Out with the new, in with the old.
In a sweeping move to right the ship after former CEO Ron Johnson’s failed attempt to reinvent the JC Penney brand and inject new life into the business, the company has adopted a bold new marketing strategy—hire their retired former CEO who Johnson replaced just about two years earlier and quickly return to the deep discounts and door buster deals that originally got them into this mess. Wait. What?
I get it. I really do. After experiencing a deeper than expected loss of $348 million and a drop in same-store sales of 16.6% in the first quarter of 2013, something definitely had to be done. And so far that something has meant completing undoing just about everything Johnson tried to implement during his 17 months in the position. Talk about throwing the baby out with the bathwater.
When you get right down to it, JC Penney's "new" marketing strategy sure does sound a lot like the old one—reconnect with core customers, offer promotions, and bring back some private label brands. But here’s the thing: If that approach had actually been working in the first place why bring Johnson in to shake things up?

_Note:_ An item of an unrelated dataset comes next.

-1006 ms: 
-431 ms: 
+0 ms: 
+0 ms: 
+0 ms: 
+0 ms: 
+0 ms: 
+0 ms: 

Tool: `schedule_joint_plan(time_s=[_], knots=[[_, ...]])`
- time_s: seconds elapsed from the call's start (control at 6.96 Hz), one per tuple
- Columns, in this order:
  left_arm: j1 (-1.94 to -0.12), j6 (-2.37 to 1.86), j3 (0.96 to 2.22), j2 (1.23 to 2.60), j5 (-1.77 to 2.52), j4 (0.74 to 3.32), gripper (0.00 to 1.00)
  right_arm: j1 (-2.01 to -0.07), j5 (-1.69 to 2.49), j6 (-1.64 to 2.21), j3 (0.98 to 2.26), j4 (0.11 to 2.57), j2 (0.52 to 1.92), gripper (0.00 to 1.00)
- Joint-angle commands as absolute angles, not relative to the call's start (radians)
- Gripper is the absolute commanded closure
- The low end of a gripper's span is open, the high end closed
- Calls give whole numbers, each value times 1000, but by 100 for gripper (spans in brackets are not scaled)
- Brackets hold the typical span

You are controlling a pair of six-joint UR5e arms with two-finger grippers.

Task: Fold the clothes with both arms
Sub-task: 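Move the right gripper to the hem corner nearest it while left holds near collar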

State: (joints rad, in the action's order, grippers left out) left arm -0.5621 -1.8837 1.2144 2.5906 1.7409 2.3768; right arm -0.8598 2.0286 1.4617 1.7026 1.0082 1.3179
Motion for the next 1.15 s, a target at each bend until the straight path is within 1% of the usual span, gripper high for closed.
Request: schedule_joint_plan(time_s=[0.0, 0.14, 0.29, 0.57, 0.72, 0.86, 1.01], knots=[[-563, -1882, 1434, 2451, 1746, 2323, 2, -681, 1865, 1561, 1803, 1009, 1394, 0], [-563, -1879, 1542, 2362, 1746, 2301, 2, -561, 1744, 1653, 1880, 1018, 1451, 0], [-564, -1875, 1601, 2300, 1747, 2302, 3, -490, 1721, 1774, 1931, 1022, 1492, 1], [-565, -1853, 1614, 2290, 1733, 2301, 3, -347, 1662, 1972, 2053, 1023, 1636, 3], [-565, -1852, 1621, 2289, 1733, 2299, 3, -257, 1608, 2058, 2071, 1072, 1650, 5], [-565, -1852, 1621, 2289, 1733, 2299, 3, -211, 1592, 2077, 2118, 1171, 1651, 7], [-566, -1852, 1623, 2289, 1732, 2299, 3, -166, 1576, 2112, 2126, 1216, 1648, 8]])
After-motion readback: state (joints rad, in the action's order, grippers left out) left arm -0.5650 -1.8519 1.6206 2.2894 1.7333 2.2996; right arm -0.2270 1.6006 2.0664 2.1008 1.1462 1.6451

Trying to reinvent the image of a 111-year-old retailer
Johnson was obviously on a short leash, and his inability to deliver meaningful results while the company continued to experience mounting losses only made that leash even shorter. Whether or not he would have been able to completely overhaul the brand, appeal to a new customer base, and help guide JC Penney back to a path of consistent profitability, we’ll never know. The company was burning through a lot of money and they didn’t have the luxury to give him more time.
Johnson has taken a ton of flak for creating a mess during his short tenure as CEO. He failed big time trying to reinvent the brand and marketing strategy of a 111-year-old retailer in a hyper-competitive landscape. But just because things didn’t work out doesn’t mean there still weren’t some really good ideas and insights the company could use and build upon as they develop their "new" plan. To completely wash their hands of pretty much everything that was put in place over the past two years seems a bit shortsighted and reactionary.
Putting the "new" in new marketing strategies
With department stores and more and more discounters and online retailers nipping at their heels, one thing is for sure—just staying the course is definitely not an option. If JC Penney is ultimately going to be successful and avoid another failed makeover attempt, at some point they’re going to have to embrace "new" marketing strategies and actually mean it.